● **WHAT THE EXERCISE ASKS**
Reading the listing that follows, count the lines where "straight" appears, and answer with only that count.
★ ★ ★ ★ ★ ★ ★
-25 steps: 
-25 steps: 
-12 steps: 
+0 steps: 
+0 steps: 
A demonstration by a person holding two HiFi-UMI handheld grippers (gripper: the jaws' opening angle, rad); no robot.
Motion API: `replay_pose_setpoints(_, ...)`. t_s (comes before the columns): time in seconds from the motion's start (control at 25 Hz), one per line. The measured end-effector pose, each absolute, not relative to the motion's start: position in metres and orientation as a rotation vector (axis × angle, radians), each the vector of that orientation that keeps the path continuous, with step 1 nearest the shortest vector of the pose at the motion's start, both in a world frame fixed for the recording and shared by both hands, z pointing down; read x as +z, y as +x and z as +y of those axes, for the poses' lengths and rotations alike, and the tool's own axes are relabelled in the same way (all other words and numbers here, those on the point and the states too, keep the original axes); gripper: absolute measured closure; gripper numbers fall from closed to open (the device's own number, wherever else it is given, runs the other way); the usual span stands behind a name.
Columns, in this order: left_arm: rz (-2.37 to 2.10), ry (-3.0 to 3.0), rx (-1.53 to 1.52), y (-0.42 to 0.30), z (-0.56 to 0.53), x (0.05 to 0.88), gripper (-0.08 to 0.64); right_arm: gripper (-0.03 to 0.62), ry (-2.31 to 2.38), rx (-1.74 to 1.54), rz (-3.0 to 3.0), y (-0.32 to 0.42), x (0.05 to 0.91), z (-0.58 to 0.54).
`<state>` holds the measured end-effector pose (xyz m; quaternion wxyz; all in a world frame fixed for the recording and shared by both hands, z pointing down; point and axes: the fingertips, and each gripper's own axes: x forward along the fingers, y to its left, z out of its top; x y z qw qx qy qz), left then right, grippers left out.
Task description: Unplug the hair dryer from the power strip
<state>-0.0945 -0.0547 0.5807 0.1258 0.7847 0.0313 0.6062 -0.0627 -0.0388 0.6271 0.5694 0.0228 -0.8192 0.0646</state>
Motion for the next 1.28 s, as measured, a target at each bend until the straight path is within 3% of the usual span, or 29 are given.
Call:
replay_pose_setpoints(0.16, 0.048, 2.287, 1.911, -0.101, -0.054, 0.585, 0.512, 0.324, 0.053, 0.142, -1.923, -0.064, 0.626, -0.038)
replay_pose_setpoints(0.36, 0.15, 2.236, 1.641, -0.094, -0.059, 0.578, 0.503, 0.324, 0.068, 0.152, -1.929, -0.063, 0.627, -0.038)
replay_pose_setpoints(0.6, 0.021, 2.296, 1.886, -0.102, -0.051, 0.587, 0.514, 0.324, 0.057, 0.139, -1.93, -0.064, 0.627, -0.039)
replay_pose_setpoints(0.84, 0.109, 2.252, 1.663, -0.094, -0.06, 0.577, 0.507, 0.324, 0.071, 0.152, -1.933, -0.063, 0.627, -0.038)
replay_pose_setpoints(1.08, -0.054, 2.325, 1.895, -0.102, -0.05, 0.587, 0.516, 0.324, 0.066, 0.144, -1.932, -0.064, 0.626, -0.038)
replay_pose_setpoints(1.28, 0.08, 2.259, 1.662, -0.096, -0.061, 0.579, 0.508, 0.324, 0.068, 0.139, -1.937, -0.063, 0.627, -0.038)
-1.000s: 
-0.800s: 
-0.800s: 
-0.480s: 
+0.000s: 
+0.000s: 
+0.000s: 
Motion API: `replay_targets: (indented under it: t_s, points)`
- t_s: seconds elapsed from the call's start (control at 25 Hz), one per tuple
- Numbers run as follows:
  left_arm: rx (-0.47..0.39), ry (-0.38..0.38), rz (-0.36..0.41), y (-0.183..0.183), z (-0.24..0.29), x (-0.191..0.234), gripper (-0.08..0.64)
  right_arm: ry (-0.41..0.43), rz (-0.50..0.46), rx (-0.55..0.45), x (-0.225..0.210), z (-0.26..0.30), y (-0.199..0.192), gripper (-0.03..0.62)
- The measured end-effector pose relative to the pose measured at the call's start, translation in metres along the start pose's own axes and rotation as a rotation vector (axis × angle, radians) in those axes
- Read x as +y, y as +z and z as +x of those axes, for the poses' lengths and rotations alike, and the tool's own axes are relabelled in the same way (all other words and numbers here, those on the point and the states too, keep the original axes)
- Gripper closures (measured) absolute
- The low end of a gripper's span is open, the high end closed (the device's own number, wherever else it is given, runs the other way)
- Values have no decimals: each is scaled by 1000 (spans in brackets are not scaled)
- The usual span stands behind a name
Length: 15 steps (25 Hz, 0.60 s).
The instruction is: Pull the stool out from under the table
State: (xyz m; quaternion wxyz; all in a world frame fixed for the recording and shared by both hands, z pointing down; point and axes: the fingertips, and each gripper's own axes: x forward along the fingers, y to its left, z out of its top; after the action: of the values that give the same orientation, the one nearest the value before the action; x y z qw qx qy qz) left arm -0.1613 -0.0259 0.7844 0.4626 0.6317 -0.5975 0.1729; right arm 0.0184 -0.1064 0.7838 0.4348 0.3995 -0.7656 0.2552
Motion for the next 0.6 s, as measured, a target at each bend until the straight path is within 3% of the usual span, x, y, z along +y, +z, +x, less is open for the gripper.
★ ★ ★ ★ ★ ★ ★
● **EXERCISE SOLUTION**
2